China’s Yuan has depreciated to a decade low, passing the 7:1 threshold. The US China trade war is escalating towards new territory with the US accusing China of currency manipulation. What will be the implications of all this? And how will it affect countries like Thailand that are stuck in the room with these two superpowers.
Trump‘s latest round of tariffs of 10 percent on 300 billion dollars worth of goods has prompted a counter move from Beijing that takes the economic conflict between the world’s two biggest superpowers beyond their tit for tat tariff battlefield.
China has let its Yuan slip pass the 7 to 1 peg after the People’s Bank of China set its daily reference rate at a weaker level than 6.9 , a rate unseen since the 2008 financial crisis. The US president was just as prompt in using his go to weapon of mass media destruction. On August 5th, president Trump tweeted:
“China dropped the price of their currency to an almost a historic low. It’s called “currency manipulation.” Are you listening Federal Reserve?

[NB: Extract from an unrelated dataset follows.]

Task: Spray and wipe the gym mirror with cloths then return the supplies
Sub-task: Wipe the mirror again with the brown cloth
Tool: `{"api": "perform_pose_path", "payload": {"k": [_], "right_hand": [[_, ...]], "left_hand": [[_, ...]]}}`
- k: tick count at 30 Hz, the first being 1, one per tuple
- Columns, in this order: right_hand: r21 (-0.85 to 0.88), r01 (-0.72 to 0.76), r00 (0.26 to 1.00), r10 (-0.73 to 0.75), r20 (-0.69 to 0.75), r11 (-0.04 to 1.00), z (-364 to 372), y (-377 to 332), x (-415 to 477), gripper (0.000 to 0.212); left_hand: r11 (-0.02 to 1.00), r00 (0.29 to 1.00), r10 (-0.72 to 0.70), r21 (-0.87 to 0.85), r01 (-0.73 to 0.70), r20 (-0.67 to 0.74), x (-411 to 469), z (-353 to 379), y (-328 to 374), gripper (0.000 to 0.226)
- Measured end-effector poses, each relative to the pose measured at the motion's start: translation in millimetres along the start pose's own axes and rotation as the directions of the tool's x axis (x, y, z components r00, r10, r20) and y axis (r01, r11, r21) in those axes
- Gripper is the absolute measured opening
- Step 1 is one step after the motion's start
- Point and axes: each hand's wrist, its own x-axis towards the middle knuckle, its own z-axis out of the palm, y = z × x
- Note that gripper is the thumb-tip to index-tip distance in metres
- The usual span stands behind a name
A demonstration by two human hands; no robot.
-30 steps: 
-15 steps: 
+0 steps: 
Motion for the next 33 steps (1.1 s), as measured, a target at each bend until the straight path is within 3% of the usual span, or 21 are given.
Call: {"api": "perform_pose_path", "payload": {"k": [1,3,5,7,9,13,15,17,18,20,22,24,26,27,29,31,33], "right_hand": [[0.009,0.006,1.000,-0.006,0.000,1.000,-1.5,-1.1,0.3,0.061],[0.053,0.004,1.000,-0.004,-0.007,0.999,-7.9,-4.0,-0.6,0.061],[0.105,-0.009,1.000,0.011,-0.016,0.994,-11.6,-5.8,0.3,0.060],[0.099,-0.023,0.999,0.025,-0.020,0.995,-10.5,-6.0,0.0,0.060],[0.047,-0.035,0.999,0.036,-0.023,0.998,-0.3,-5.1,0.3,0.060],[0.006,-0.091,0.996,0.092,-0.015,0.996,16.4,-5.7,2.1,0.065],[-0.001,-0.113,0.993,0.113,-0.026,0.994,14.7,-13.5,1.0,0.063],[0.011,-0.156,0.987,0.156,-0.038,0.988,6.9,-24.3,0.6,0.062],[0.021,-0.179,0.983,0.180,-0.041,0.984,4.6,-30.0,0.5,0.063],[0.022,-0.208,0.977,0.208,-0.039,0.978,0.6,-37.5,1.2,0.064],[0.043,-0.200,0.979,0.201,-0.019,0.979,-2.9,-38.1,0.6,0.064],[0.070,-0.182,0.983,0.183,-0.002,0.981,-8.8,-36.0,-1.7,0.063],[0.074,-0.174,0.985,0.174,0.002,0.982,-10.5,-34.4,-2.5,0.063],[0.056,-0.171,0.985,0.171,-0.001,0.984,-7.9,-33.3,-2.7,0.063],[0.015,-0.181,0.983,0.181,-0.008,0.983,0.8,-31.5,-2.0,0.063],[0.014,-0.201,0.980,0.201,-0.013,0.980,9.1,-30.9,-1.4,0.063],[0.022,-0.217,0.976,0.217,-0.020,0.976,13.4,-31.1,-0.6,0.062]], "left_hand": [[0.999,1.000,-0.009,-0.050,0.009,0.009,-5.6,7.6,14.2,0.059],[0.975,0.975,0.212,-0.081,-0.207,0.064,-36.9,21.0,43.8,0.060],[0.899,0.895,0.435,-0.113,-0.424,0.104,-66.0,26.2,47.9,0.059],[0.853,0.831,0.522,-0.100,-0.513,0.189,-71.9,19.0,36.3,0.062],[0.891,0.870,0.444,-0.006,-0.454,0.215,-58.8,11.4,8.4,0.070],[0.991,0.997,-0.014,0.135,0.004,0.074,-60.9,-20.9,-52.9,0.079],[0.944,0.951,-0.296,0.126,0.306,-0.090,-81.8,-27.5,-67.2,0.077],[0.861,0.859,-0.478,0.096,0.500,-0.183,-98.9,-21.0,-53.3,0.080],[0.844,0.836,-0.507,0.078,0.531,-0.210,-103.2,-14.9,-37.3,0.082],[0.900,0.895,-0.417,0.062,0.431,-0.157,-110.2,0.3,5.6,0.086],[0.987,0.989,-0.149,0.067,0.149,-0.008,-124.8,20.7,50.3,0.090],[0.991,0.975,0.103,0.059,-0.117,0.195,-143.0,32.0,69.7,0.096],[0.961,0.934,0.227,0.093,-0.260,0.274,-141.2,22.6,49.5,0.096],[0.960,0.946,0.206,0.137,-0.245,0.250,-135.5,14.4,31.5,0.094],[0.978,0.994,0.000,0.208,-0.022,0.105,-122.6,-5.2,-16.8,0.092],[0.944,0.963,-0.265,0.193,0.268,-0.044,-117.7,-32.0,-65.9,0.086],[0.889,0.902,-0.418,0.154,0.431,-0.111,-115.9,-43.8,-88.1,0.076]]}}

This is a major violation which will greatly weaken China over time!”
Global markets went red across the board, however, that’s been more than expected. Seasoned speculators would have been well aware of what happens when economic superpowers clash against each other; markets retract.

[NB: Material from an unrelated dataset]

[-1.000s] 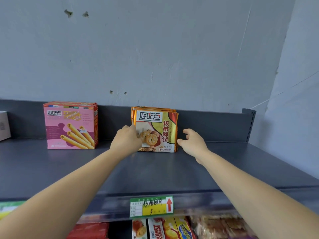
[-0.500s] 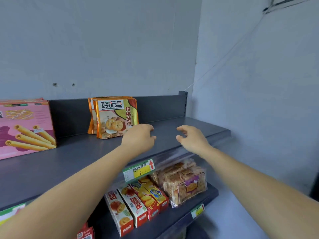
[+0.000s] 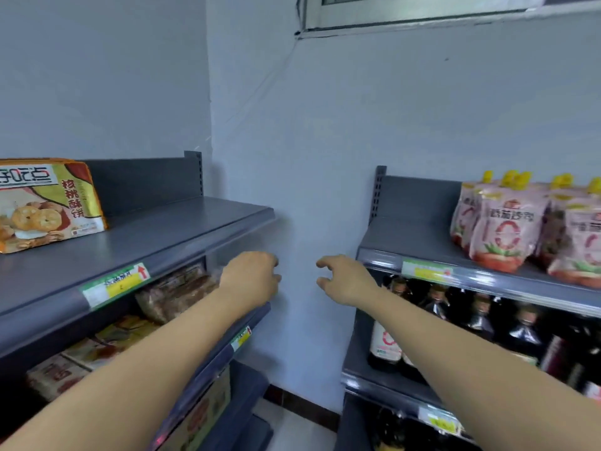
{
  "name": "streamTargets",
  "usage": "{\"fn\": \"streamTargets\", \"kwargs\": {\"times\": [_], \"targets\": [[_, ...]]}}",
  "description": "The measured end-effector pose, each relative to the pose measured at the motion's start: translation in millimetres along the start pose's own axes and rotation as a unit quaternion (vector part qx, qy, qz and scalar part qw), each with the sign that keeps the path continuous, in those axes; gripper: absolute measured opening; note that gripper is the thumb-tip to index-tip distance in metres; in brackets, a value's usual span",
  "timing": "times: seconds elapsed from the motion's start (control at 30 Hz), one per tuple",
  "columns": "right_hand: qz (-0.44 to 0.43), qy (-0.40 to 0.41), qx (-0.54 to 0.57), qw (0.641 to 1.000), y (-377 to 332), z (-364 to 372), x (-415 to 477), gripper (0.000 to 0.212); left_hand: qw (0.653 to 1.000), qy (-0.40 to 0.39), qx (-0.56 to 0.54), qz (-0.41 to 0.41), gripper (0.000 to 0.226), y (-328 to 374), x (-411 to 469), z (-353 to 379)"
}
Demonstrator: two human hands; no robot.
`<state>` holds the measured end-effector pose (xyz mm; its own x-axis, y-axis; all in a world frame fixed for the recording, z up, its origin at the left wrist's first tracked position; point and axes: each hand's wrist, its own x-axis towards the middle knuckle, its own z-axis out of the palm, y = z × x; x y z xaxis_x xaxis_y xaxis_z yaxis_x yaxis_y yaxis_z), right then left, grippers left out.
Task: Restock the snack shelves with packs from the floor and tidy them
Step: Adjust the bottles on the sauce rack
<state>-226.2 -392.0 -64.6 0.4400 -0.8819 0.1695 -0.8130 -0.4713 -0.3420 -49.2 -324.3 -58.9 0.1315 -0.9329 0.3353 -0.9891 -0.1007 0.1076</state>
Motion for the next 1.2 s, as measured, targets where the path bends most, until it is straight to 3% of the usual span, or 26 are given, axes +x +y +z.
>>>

The US deems this as a reaction to its new round of tariffs that will take effect this September 1st. With China’s list of imports from the US exhausted with tariffs already set in place, China’s logical response is to let its currency weaken. A response that the IMF assess is in line with economic fundamentals.
With a weaker currency Chinese exports become cheaper, which renders the US tariffs less effective. It seems that the US’s strategy of putting up price barriers has given China justification to gain greater economic competitiveness. However, in the long run Chinese businesses that are dependent on imports will certainly suffer. Beijing will most likely step in to alleviate the stress within those sectors as well.

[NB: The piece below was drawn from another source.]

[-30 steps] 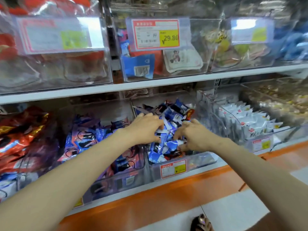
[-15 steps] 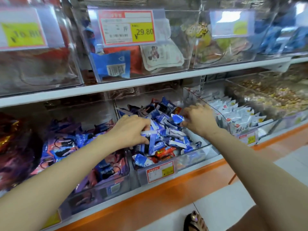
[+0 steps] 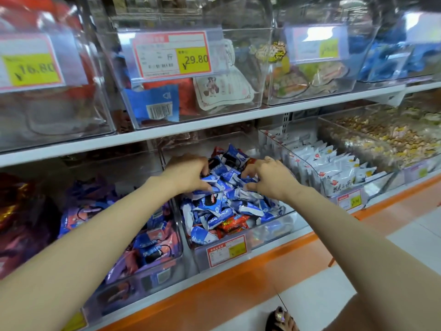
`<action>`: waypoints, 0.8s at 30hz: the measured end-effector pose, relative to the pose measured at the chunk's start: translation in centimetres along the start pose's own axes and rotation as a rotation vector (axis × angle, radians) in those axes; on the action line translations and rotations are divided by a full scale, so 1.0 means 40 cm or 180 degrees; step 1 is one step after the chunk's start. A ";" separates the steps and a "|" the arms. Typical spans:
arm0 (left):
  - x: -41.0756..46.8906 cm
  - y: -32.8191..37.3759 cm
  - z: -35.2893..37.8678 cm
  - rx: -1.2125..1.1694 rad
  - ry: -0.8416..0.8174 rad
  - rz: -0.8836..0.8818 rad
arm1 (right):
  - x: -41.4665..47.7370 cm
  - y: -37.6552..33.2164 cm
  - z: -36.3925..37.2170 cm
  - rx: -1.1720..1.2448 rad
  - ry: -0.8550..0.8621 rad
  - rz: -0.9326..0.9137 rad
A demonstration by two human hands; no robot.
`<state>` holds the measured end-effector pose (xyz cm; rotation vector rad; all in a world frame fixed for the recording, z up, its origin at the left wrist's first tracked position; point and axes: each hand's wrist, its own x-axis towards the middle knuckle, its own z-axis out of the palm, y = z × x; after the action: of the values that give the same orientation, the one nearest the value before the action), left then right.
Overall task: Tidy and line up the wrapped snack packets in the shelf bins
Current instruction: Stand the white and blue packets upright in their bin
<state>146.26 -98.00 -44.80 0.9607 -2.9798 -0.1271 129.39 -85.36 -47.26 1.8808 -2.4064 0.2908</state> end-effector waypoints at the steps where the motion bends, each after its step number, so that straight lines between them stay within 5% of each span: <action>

If the US isn’t able to get the label of Currency Manipulator to be accepted by the global financial institutions, its tariffs will become very limited in terms of real impact.
Meanwhile, the weaker Yuan spells trouble for countries that depend on Chinese patronage in such sectors as tourism. Thailand’s recent growth and slowdown in its tourism sector has been greatly attributed to the raise in Chinese purchasing power. The Thai condominium boom saw many Chinese investors and owners that desire to have properties they actually own. With both the tourism industry and real estate businesses staggering and hinting at a burst, Thailand must take action before it is too late, again.
It is times like these that new investors will have to put their knowledge to the fire to acquire wisdom. The fundamental integrities of businesses will be the determining factor that enables some to sail through this coming currency storm, and some to sink.